Gord: There were a lot of fun things; there were a lot of drastic things too. I was on several bear maulings. The first one that happened – was staff from the hotel, the girl got nailed by the bear. The bear was below the trail, and the cubs were above, and the sow came up and jumped on her back, and bit her in the shoulder – Malcolm Aspelet was the guy and he jumped on the bear’s back, and poked him with a belt knife, and so the bear turned around and did a number on him. Barbara managed to get up and get down and reported it to the Warden Office. So we went up there, and located Malcolm. And he was below the trail in the slide alder and we managed to get down to him, and the first big mistake I made was I didn’t know the guy’s name until I got there, and he was still conscious and he said, “ I guess I did it this time, Gord!” and I took a guess, and said, “Well, Malcolm, the last time you got an ambulance ride, and this time you’re getting a helicopter trip!” So we managed to get him – Ned Clough was there – he’s an industrial first aider and he started to try to put this guy back together again a little bit, because he’s totally scalped, and his right arm was broken and chewed up, and his left upper thigh was chewed, and his lower right leg was chewed up, but for some reason he was still conscious – his eyeballs were actually hanging out of his head, and he could still talk.

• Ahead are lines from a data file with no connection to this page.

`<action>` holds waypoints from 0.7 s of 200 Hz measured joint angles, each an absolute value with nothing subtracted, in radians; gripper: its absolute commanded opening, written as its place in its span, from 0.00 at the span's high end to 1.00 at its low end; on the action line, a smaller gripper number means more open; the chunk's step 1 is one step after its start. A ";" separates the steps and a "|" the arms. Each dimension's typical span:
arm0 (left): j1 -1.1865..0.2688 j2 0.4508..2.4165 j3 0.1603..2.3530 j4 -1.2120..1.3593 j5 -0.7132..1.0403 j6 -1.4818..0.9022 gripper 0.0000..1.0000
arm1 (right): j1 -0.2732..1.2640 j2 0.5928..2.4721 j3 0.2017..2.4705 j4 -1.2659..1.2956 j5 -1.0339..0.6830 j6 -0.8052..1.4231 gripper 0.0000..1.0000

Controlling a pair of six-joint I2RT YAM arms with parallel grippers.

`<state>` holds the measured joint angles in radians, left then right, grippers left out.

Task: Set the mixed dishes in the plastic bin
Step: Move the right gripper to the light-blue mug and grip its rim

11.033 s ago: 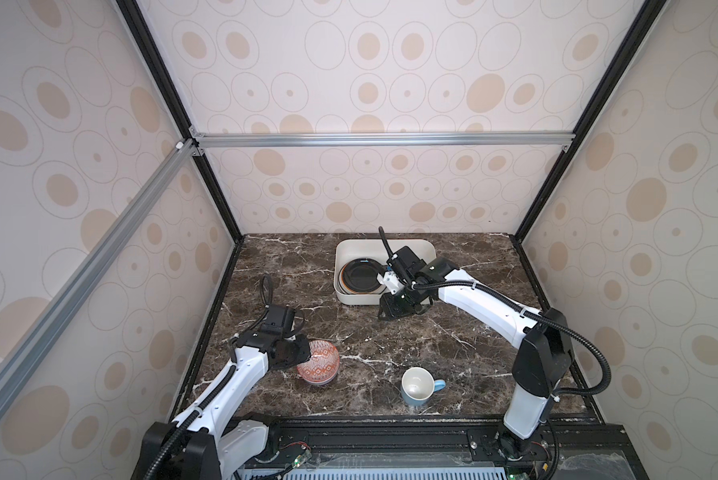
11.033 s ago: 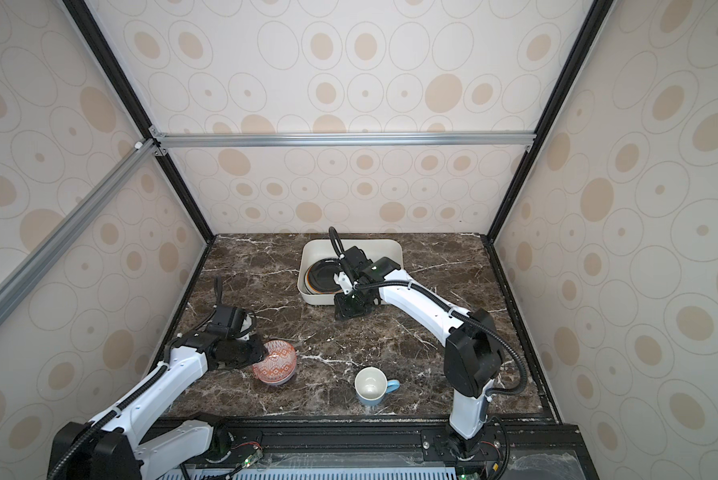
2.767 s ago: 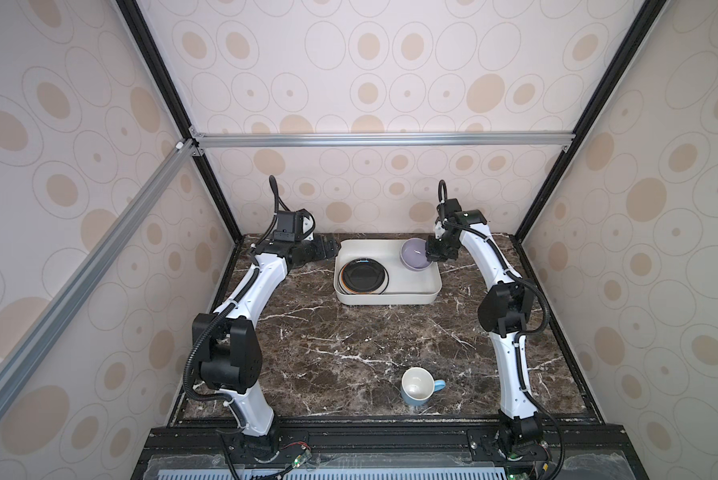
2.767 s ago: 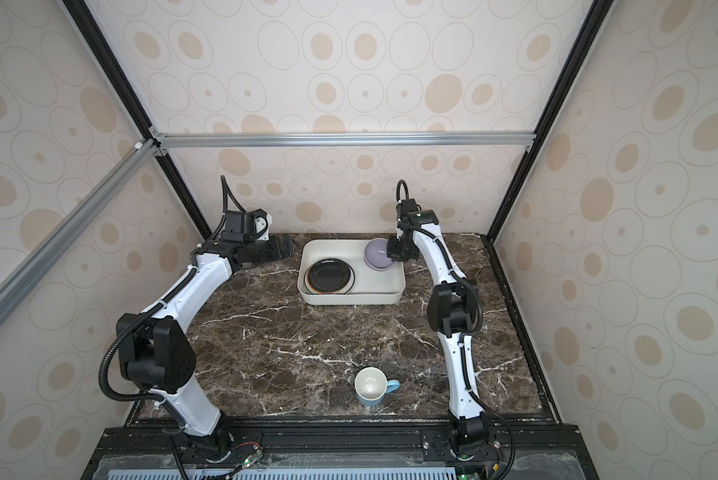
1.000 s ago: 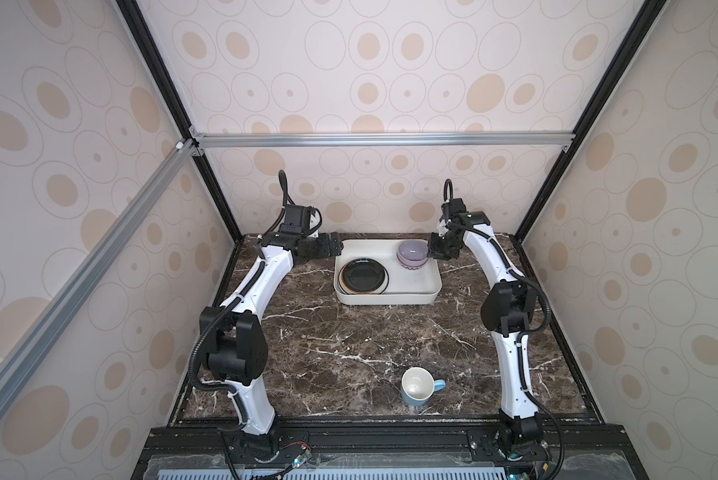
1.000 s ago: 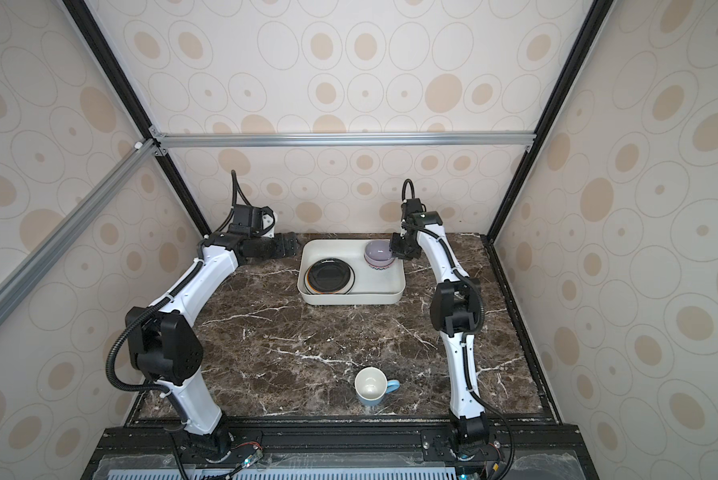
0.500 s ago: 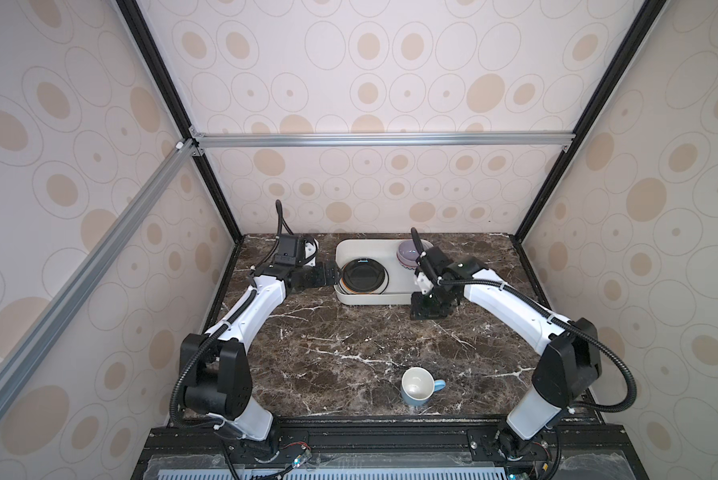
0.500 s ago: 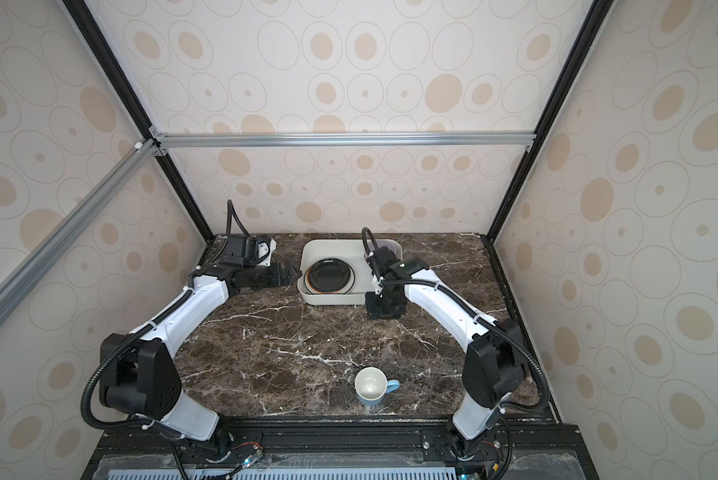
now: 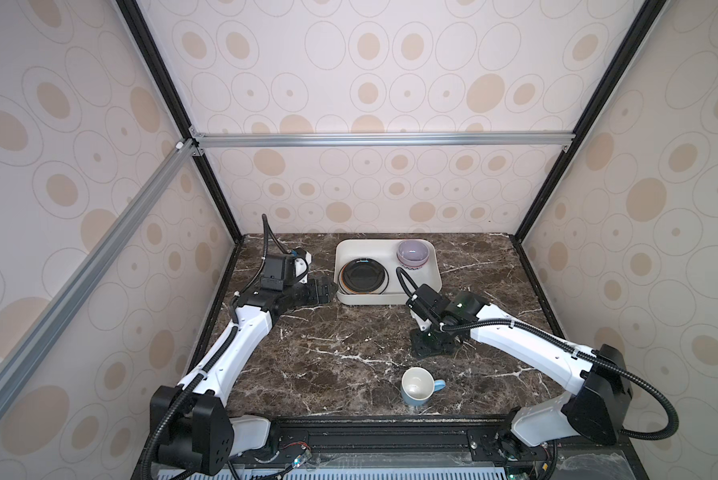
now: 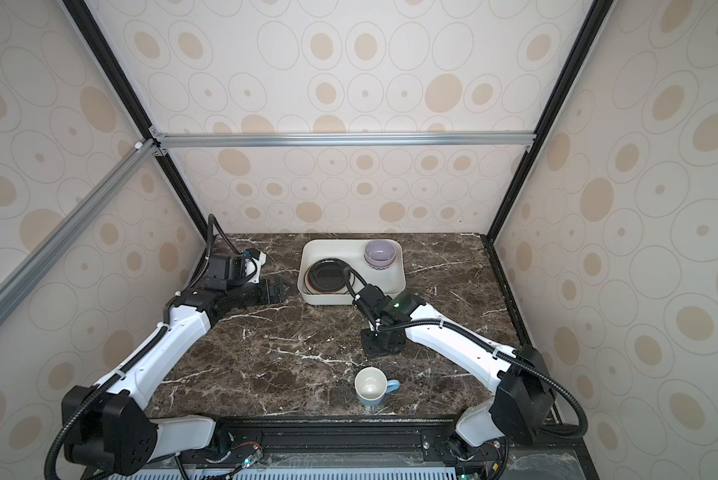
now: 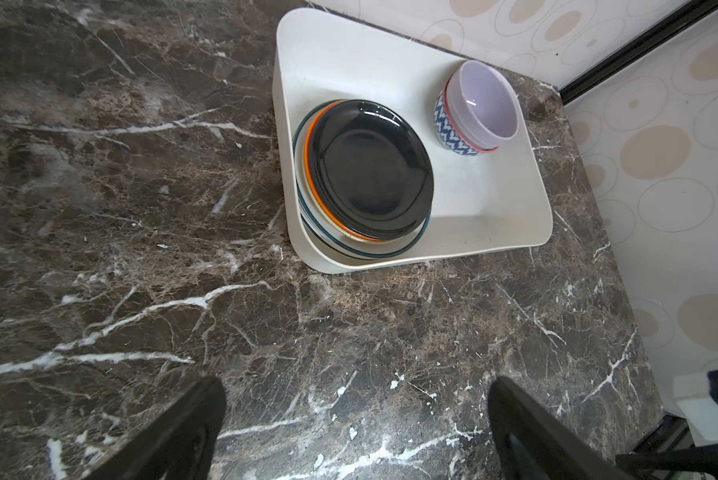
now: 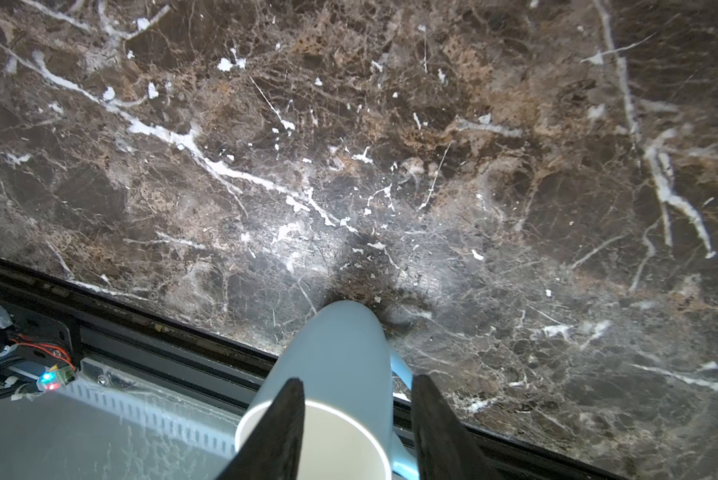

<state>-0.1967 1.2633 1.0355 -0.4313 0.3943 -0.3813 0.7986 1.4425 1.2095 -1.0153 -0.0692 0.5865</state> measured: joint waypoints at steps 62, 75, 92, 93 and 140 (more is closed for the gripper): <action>-0.197 1.206 1.003 -0.432 0.378 -0.402 0.01 | 0.858 1.428 1.144 -1.030 -0.063 0.588 0.56; -0.197 1.199 0.999 -0.434 0.374 -0.406 0.01 | 0.868 1.428 1.129 -1.028 -0.068 0.590 0.56; -0.197 1.190 0.997 -0.436 0.370 -0.410 0.01 | 0.870 1.428 1.112 -1.024 -0.072 0.590 0.56; -0.197 1.189 0.997 -0.436 0.369 -0.410 0.01 | 0.870 1.428 1.111 -1.024 -0.072 0.590 0.56; -0.197 1.177 0.995 -0.443 0.350 -0.418 0.01 | 0.870 1.429 1.045 -0.990 -0.098 0.591 0.62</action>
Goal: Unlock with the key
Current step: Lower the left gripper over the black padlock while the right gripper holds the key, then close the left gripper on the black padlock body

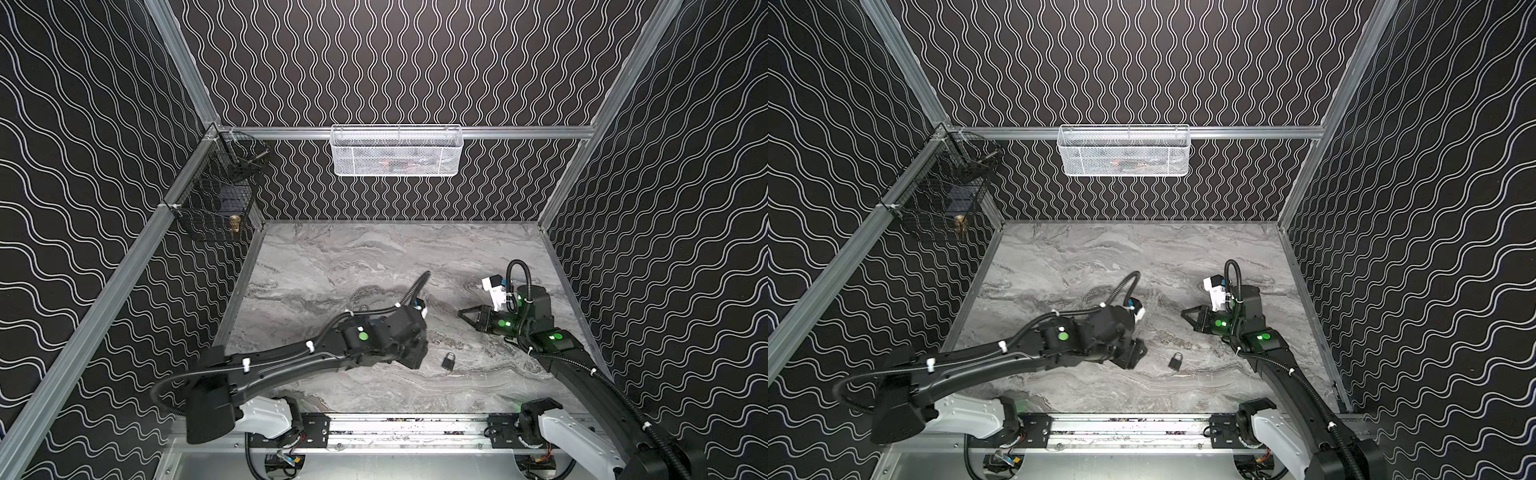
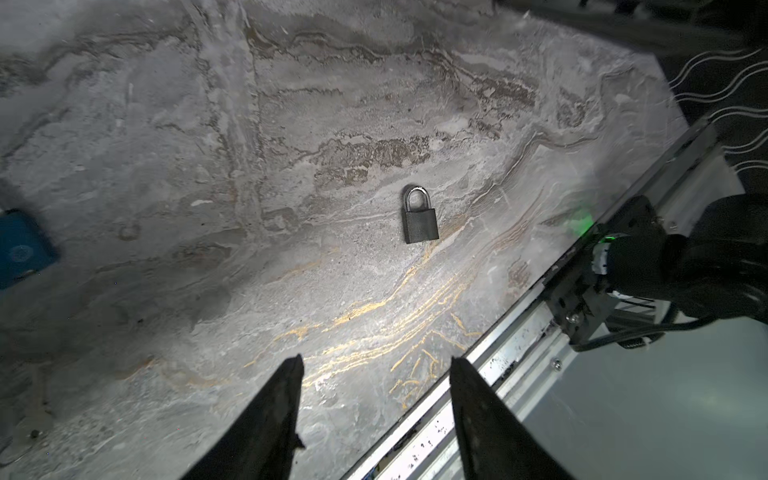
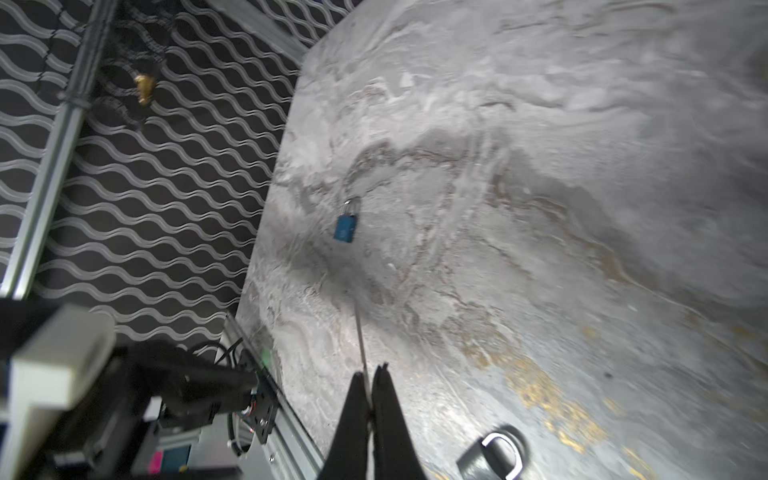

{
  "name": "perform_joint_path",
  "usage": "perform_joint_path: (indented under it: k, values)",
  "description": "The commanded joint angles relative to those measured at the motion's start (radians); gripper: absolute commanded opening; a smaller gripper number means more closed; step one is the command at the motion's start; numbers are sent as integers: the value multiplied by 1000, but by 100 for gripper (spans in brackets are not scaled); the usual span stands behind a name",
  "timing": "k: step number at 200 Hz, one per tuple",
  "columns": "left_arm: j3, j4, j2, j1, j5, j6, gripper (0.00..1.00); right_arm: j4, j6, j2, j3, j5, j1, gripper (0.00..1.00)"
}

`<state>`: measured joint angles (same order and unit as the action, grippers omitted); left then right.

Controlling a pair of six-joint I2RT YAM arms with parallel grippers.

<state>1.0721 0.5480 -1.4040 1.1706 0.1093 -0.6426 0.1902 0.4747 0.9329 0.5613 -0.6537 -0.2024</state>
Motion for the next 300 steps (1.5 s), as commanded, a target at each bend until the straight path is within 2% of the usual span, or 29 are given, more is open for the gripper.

Anyhow, we managed to get the helicopter, and it came in and missed us when it flew down the valley, so it landed at the Warden Station and came back up. And the pilot was the new base pilot stationed in Revelstoke – his name was Eve Cameron, and unbeknownst to Eve, I had a little history on him, because we had the Beaver fire that summer, and his fellow pilots told me some stories on him (such as an incident when he fell from the third story of a building in Whitehorse). So he landed the helicopter, and we got the stretcher out – it was the first time any of us had used a helicopter stretcher. We loaded Malcolm on the stretcher, and then we couldn’t get him into the helicopter because he would have been flown head down, and we needed him head up, so we took him out of the helicopter – put him on the ground, we had to turn the body around. So we picked Malcolm up, but when we were doing this, Eve Cameron got underneath his shoulders – he looked down at the hole where his nose used to be, and started going white. So I called him “Third Story”, he went beet red, got in the helicopter, and zipped it into Revelstoke. He landed in the Revelstoke hospital – they got him into Emergency. Five or ten minutes after he went into Emergency, a fellow walked into the Front Desk, and said, “I’d like to see Dr. Morrow.” And luckily the receptionist said “He’s rather busy – we’ve just had a bear mauling”. And I forget this fellow’s name, but he’s a plastic surgeon from Montreal on holidays, and he went into the operating room, and assisted Dr. Morrow, who’s his good friend, until 10 o’clock that night. They put something like 2000 stitches into Malcolm’s head alone, and then they shipped him off to Edmonton where he underwent several operations before he recovered and got back on the road again. He survived, and I think her name was Barb also, and they did get married, and then years after that, I got an invitation to the Geraldo show in New York, which I respectfully declined. I could see where that one was going!